I watch, impressed, as she works. Her focus is complete, her movements efficient. There's something beautiful about seeing someone in their element, I realize. The same confidence I feel with a chainsaw in my hands, she has with technology.

"There," she says finally, handing the phone back. "Try it now."

I pull up a test transaction for sixty dollars, bracing for the crash. Instead, the app processes it smoothly, confirming the payment without a hitch.

"How did you do that?" I ask, genuinely amazed.

She shrugs like it's nothing. "The app was trying to use more resources than your phone wanted to give it. I just negotiated a better agreement between them."

"Like a conversation," I say, thinking of what I'd told her about wood.

She looks pleased. "Exactly like that. The phone and the app just needed to understand each other better."

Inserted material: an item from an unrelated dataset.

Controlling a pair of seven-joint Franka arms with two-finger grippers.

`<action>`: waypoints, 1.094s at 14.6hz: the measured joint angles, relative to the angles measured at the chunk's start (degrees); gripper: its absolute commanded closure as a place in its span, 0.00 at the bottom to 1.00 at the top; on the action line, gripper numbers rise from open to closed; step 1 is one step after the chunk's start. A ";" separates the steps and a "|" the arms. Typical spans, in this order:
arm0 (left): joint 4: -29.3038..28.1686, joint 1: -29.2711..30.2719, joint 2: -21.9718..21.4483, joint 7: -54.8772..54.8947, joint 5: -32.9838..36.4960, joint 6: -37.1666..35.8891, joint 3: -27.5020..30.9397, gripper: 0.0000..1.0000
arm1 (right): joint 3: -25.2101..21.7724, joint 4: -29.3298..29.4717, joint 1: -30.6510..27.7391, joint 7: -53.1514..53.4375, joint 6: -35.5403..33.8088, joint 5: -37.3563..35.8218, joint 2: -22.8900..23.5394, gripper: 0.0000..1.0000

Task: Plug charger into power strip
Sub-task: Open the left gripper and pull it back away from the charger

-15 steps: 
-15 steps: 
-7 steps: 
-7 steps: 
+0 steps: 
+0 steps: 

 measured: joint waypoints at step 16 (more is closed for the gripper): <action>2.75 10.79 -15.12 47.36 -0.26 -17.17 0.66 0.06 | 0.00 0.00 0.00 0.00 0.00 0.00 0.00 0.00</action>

People are gathering now for my demonstration. I should be focusing on them, on the carving, but I find myself reluctant to end this moment with Riley.

"Thank you," I say, meaning it for more than just the phone fix. "Not many people would take the time."

"Not many people would give a stranger a hand-carved fox," she counters with a smile. "Consider us even."

As I turn to greet the small crowd, setting up my tools and explaining what I'll be demonstrating, I'm acutely aware of Riley sitting slightly apart, watching with genuine interest. When I make a joke about the bear's expression, her laugh rises clear above the others.

For the first time in years, I don't mind having an audience. Because it's not really an audience at all.

It's company. Her company.

And as I guide my chisel along the bear's face, revealing the character hidden in the wood, I realize something has shifted in me too—something that's been dormant for a long time, now slowly coming to life under her curious, accepting gaze.

Like the wood taking shape beneath my hands, I feel myself becoming more than I was before she wandered into my workspace.